It is apparent that, if the officers whose duty it is to assess the taxes of this parish, were to perform that duty as it is governed by the law of 1871, the plaintiff would get his money. If not by a first year's levy, then by the next. But the constitutional provision has repealed that law, and stands in the way of enforcing the obligation of plaintiff's contract as that obligation stood at the time the contract was made.

It is well settled that a provision in a state constitution may be a law impairing the obligation of a contract as well as one found in an ordinary statute. We are of opinion, therefore, that, as it regards plaintiff's case, this restrictive provision of the constitution of 1880 does impair the obligation of a contract. Van Hoffman V. Quincy, 4 Wall. 535; Nelson v. St.

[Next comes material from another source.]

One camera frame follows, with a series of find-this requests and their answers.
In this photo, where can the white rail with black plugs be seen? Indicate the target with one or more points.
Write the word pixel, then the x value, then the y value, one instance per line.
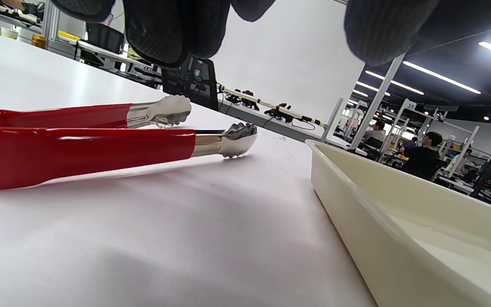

Martin's Parish, 111 U. S.

The judgments of the Supreme Court of Louisiana are reversed and the cases are remanded to that court for further proceedings not inconsistent with this opinion.

IV. ASSIGNMENT OF COMPENSATION.

BLISS V. LAWRENCE.

Court of Appeals of New York. October, 1874.
58 N. Y. 442.

JOHNSON, J. The controlling question in these cases is that of the lawfulness of an assignment, by way of anticipation, of the salary to become due to a public officer. The particular cases presented are of assignments of a month's salary in advance. But if these cases can be sustained in law, then such assignment may cover the whole period of possible service. In the particular cases before us, the claim to a month's salary seem to have been sold at a discount of about ten per cent. While this presents no question of usury (since it was a sale and not a loan for which the parties were dealing), it does present a quite glaring instance and example of the consequence likely to follow the establishment of the validity of such transfers, and thus illustrates one at least of the grounds on which the alleged rule of public policy rests, by which such transfers are forbidden. The public service is protected by protecting those engaged in performing public duties; and this, not upon the ground of their private interest, but upon that of the necessity of securing the efficiency of the public service, by seeing to it that the funds provided for its maintenance should be received by those who are to perform the work, at such periods as the law has appointed for their payment. It is argued that a public officer may better submit to a loss, in order to get his pay into his hands in advance, than to deal on credit for his necessary expenses This may be true in fact, in individual instances, and yet may in general not be in accordance with the fact. Salaries are, by law, payable after work is performed and not before, and while this remains the law, it must be presumed to be a wise regulation, and necessary, in the view of law-makers, to the efficiency of the public service. The contrary rule would permit the public service to be undermined

« iepriekšējāTurpināt »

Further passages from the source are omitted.